A Developer With Little Programming Knowledge
Although he has spent his time working on digital media and computer graphics for more than 20 years across many companies, Endrody is an incredibly influential designer. With the mere power of Adobe Director and Shockwave in the early 2000s, he was able to create amazing 3D games with little to no programming knowledge that millions of people have since played.
Through his experience as a Technical Art Director at Radical Games, he was in a position to pursue his passions. Unlike working in the industry with a traditional developer role, this tenure gave him exposure to the whole process of making games instead of specializing in just one thing.
The Start of Sherwood
A self-described “card-carrying, Lord of the Rings loving, fantasy freak”, he played a lot of Dungeons & Dragons (DND) during his teenage years.
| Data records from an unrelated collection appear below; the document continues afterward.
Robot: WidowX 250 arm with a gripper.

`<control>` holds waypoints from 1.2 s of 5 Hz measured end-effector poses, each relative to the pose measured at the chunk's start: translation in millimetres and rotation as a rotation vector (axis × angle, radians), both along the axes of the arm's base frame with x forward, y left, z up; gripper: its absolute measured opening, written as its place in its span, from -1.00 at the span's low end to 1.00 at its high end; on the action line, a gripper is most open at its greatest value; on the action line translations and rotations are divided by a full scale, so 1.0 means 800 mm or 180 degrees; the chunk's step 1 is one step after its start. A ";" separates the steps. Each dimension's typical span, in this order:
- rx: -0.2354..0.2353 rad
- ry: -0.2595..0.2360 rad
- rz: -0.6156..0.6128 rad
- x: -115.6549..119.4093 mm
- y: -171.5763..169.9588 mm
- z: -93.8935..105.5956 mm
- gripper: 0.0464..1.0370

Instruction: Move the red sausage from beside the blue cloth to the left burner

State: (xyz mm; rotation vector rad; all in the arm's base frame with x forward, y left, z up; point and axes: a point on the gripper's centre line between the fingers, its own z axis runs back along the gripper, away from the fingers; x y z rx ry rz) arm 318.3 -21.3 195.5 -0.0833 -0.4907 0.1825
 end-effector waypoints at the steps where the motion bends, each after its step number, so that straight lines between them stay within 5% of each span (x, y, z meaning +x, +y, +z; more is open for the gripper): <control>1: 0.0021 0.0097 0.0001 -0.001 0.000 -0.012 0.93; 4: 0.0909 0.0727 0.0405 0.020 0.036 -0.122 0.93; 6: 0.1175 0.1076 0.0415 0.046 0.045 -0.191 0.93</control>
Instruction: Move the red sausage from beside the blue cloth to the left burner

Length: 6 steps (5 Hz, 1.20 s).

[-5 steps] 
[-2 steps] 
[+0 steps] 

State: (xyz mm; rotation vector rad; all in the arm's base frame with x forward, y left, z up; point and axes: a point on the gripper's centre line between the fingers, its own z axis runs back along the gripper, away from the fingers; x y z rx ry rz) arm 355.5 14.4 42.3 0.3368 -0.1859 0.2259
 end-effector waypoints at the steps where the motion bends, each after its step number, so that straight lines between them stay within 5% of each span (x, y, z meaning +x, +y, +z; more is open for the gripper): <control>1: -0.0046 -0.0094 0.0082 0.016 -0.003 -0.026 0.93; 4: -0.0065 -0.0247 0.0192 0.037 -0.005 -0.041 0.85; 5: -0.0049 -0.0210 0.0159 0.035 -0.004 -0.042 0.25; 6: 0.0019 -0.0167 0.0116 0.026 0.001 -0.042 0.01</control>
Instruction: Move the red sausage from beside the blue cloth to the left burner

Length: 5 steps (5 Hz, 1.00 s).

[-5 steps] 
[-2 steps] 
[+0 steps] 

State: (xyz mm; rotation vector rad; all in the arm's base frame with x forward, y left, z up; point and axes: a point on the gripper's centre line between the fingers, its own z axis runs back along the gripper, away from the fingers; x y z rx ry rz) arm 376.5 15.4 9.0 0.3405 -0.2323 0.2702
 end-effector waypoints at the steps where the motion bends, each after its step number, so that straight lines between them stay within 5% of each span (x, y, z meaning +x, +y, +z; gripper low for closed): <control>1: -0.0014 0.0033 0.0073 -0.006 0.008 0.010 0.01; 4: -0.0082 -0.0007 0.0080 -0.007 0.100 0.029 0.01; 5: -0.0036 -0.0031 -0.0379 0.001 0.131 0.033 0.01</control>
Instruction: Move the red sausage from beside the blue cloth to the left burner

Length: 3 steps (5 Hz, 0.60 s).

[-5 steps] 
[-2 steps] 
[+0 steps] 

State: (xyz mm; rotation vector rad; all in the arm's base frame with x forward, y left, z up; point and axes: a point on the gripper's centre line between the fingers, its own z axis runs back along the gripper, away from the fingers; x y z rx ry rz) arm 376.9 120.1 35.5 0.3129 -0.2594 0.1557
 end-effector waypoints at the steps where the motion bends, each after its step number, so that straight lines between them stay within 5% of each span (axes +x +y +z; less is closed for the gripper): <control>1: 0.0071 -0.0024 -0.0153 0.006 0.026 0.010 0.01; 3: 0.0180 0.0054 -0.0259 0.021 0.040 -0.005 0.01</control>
Initially, he wanted to do animation based in Sherwood Forest and reserved the URL for MaidMarian.com in 1996. Working with public domain properties such as King Arthur and Robin Hood appeared as the best strategy for an indie developer, according to Endrody.
In 2002, after long hours and careful design, Endrody released Sherwood Temple (today known as Sherwood Classic) on Maid Marian, funded entirely from ads at the start. At the time, the notion of being able to play a fully 3D MMORPG entirely for free within a web browser with thousands of other players was truly groundbreaking. Servers were structured as chatrooms, with the ability for players to jump between the same copy of the world to enter another social circle at will.
The gameplay centered around you creating a name for your character and then customizing your helmet and the color of your armor. You could run around a massive open world, fight randomly generated monsters, and, most especially, engage in PvP with friends and others.
Interestingly, the only name you could not reserve for your character was Gene, as any time Endrody himself stepped into the world, his tag read “Sir Gene” to let you know it was really him.
World PvP At Its Finest
In addition to chatrooms and the freedom to socialize, the greatest part of the original experience was Clans. While there wasn’t an official system in place to allow for someone to join/leave a guild, nor anything to programmatically determine ranking, players filled the gap. They renamed their characters based on the community they chose to join and altered their tag to include their current rank in the Clan.
Clans would often go to war with other Clans, claiming entire chatroom servers as their territory, then fighting one another in glorious battle as each person’s death made them respawn far out of the battlefield.
These communities would go on to make their own websites to organize “raids” on other Clans and serve as a recruitment center.
Modernization
Over the next few years, the game would see substantial improvements, offering superior graphics, race/gender options, paid accessories like Pets/Mounts, and endless procedurally generated dungeons that would allow the player to level up, acquiring stronger weapons and runes. In 2005, the game was rebranded to Sherwood Dungeon.
With over 1.5 million unique visitors a month in spite of the success of other MMOs that had recently released at the time such as World of Warcraft, Guild Wars, and City of Heroes, it became one of the largest and fastest growing browser-based games on the Internet.
Since then, Sherwood Dungeon has received many updates to its original Flash version until it was re-released as a standalone PC game in 2019 with ports to mobile devices as well.
In addition to Sherwood Dungeon, Endrody’s premier title, he has created experiences such as the social sim Marian’s World, the top-down shooter Ratinator, and the multiplayer combat game Tank Ball.
Legacy
After spending a decade of his life working on Maid Marian Entertainment between April 2006 and January 2016, Endrody moved on to work for mobile developer Hothead Games. Today, he is the Director of Live Operations at PopReach Corporation.
His story remains an inspiration for new and upcoming indie developers.